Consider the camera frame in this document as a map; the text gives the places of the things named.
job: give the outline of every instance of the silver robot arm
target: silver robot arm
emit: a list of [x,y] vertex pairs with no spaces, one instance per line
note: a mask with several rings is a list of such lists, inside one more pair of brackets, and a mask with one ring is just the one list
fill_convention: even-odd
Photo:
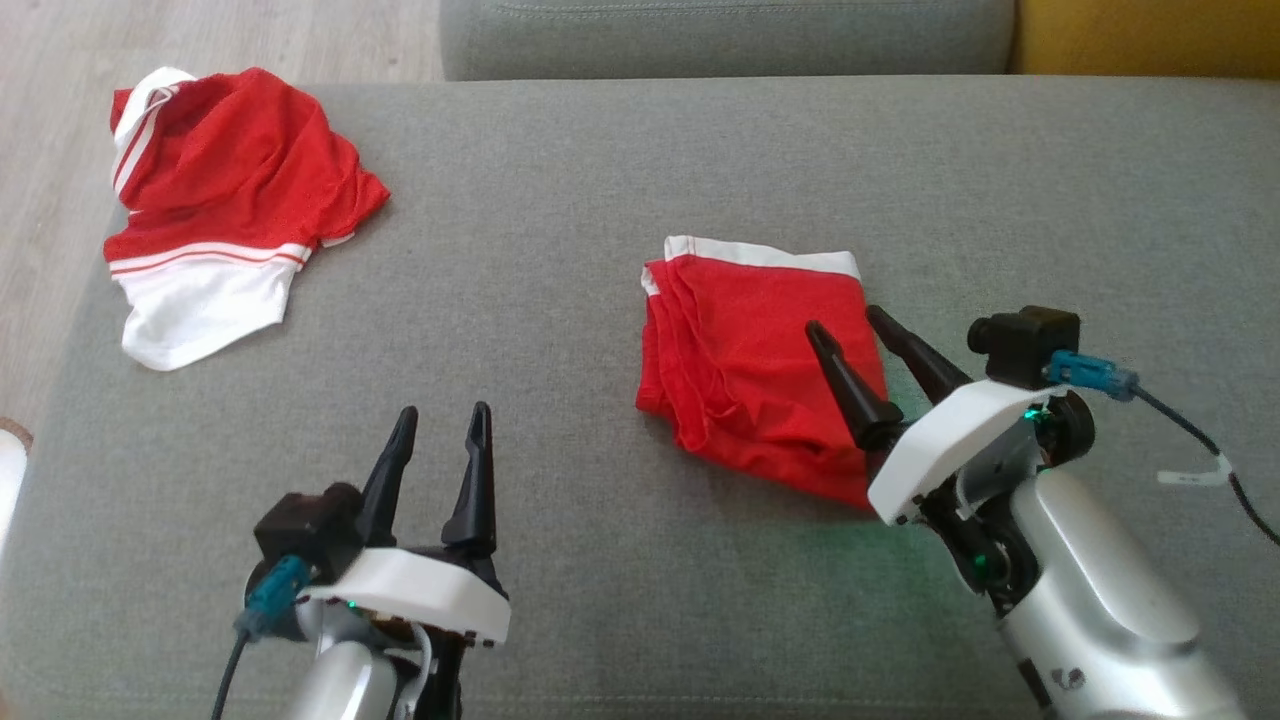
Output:
[[406,407],[364,492],[337,483],[287,495],[253,529],[264,560],[250,577],[241,639],[214,705],[221,715],[244,639],[315,644],[287,720],[456,720],[467,650],[507,641],[511,605],[498,582],[489,406],[471,416],[467,469],[440,546],[397,547],[401,478],[417,410]]
[[1089,720],[1243,720],[1201,626],[1146,551],[1080,480],[1050,470],[1012,492],[1011,528],[1039,566],[997,623],[1044,710]]
[[989,359],[978,382],[884,310],[872,306],[868,320],[934,404],[905,423],[824,328],[809,324],[867,452],[872,506],[886,524],[933,530],[969,589],[991,598],[1044,716],[1243,719],[1201,648],[1196,615],[1119,520],[1060,469],[1094,439],[1084,401],[1044,377],[1051,355],[1076,351],[1079,318],[1027,307],[979,320],[969,345]]

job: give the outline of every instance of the wooden floor
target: wooden floor
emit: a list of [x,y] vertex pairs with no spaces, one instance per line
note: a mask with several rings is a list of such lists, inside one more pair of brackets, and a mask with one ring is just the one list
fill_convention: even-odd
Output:
[[0,416],[36,433],[106,272],[111,90],[174,65],[292,83],[438,79],[434,0],[0,0]]

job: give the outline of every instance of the clothing
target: clothing
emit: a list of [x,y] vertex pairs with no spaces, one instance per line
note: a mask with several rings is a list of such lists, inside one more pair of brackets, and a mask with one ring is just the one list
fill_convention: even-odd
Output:
[[260,68],[160,68],[115,94],[111,129],[129,219],[102,254],[133,307],[124,351],[156,370],[279,323],[311,254],[389,197],[320,104]]
[[791,255],[763,245],[668,237],[648,263],[636,407],[713,462],[859,507],[863,454],[840,416],[805,323],[817,319],[850,365],[886,392],[849,252]]
[[32,437],[26,428],[9,418],[0,418],[0,553],[4,552],[9,521],[18,506],[18,491],[27,471],[31,443]]

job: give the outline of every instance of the red fabric
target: red fabric
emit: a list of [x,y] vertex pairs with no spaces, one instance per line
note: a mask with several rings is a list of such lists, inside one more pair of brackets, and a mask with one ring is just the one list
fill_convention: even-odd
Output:
[[805,336],[819,320],[886,396],[861,283],[846,274],[681,255],[646,265],[658,286],[644,328],[636,407],[713,462],[861,509],[867,464]]
[[[114,96],[113,131],[128,97],[127,90]],[[315,249],[351,234],[390,196],[360,167],[351,142],[329,129],[314,97],[260,68],[177,85],[140,143],[119,188],[134,213],[108,238],[108,263],[192,242]]]

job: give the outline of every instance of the gray fabric surface
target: gray fabric surface
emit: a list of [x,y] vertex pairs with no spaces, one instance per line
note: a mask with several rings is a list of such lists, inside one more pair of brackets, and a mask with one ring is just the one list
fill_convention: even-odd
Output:
[[448,79],[1001,73],[1014,0],[443,0]]
[[[422,420],[397,534],[431,541],[494,407],[509,644],[468,717],[1034,715],[946,553],[684,456],[632,407],[640,265],[668,233],[849,249],[872,301],[970,372],[980,314],[1084,316],[1220,438],[1280,518],[1280,86],[1120,78],[790,78],[326,87],[394,193],[297,278],[284,325],[172,374],[87,290],[0,578],[23,720],[204,717],[251,528],[284,492],[362,482]],[[922,400],[897,363],[892,395]],[[1204,621],[1256,717],[1280,706],[1280,553],[1135,405],[1093,402],[1079,464]],[[279,712],[308,650],[251,648],[228,719]]]

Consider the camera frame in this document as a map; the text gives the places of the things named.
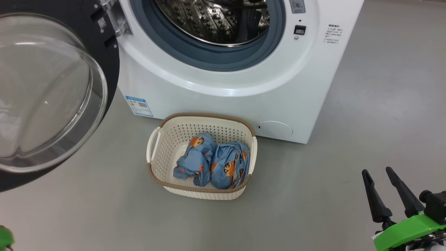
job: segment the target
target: crumpled blue cloth
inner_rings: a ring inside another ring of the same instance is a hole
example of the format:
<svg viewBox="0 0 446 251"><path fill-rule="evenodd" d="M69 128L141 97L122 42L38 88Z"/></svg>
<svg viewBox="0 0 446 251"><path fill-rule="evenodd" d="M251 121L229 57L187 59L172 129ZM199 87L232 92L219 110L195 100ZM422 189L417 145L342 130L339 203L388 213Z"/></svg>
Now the crumpled blue cloth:
<svg viewBox="0 0 446 251"><path fill-rule="evenodd" d="M196 186L205 186L211 177L211 162L217 143L209 134L198 134L189 143L186 153L177 161L173 176L179 179L194 178Z"/></svg>
<svg viewBox="0 0 446 251"><path fill-rule="evenodd" d="M248 175L250 151L240 141L221 144L211 166L211 183L218 189L236 188Z"/></svg>

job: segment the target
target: laundry
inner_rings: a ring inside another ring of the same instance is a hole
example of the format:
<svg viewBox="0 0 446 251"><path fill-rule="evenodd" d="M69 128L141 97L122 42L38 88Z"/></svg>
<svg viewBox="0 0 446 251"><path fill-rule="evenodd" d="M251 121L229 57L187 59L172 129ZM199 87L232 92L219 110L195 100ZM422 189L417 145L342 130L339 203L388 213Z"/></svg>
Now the laundry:
<svg viewBox="0 0 446 251"><path fill-rule="evenodd" d="M179 179L194 178L196 186L205 186L211 177L210 166L217 143L209 134L198 134L177 161L173 176Z"/></svg>
<svg viewBox="0 0 446 251"><path fill-rule="evenodd" d="M211 166L212 185L218 189L238 187L248 173L249 159L249 148L242 142L218 146Z"/></svg>

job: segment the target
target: basket bottom
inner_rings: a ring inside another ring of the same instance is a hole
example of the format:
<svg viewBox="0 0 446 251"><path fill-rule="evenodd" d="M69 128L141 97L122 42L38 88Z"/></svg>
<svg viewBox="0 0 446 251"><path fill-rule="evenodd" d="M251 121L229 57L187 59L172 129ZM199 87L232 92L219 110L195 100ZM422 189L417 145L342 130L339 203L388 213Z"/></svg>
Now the basket bottom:
<svg viewBox="0 0 446 251"><path fill-rule="evenodd" d="M185 187L191 187L191 188L207 188L207 189L216 189L211 182L207 183L204 187L199 187L194 185L194 179L193 178L187 178L187 179L178 179L173 176L173 169L177 166L177 160L184 155L187 149L188 142L184 142L179 144L175 150L173 151L172 158L170 159L170 165L169 165L169 172L167 173L167 180L166 182L185 186Z"/></svg>

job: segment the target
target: blue and white sticker
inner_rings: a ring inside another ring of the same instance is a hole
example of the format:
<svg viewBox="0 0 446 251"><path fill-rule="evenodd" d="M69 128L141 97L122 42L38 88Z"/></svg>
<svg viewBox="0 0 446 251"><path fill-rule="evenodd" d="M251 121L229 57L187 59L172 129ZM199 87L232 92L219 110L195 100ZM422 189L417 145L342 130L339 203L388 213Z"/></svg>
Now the blue and white sticker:
<svg viewBox="0 0 446 251"><path fill-rule="evenodd" d="M125 98L127 99L128 105L130 105L134 114L146 117L153 117L152 111L150 111L150 108L147 105L145 99L130 96L125 96Z"/></svg>

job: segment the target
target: washing machine
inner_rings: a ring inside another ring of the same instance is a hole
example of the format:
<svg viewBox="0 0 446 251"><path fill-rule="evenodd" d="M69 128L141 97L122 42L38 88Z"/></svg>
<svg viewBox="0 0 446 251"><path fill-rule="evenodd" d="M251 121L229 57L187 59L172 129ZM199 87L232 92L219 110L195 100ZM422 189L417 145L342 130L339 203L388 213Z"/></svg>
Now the washing machine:
<svg viewBox="0 0 446 251"><path fill-rule="evenodd" d="M307 143L363 0L0 1L0 192L136 115L230 115Z"/></svg>

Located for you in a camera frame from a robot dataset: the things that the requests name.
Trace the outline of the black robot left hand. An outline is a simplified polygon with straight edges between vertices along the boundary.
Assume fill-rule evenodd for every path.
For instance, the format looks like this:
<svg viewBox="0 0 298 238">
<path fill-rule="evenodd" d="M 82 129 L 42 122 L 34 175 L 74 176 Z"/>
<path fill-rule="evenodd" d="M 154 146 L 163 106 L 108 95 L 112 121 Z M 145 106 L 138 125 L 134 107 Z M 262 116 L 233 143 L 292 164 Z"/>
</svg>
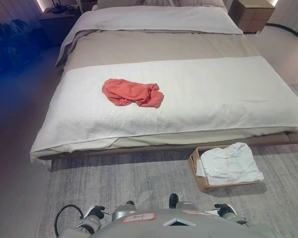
══════
Exercise objective>
Nothing but the lines from the line holding "Located for you" through the last line of the entries above is to be reproduced, exactly and without pictures.

Result of this exercise>
Located for you in a camera frame from a robot dataset: the things that the requests name.
Trace the outline of the black robot left hand. An outline is a simplified polygon with straight edges between vertices along the boundary.
Assume fill-rule evenodd for every path.
For instance, the format looks like this:
<svg viewBox="0 0 298 238">
<path fill-rule="evenodd" d="M 82 129 L 42 122 L 34 175 L 74 176 Z"/>
<path fill-rule="evenodd" d="M 154 146 L 163 106 L 108 95 L 112 121 Z M 145 106 L 138 125 L 134 107 Z M 262 116 L 233 143 L 292 164 Z"/>
</svg>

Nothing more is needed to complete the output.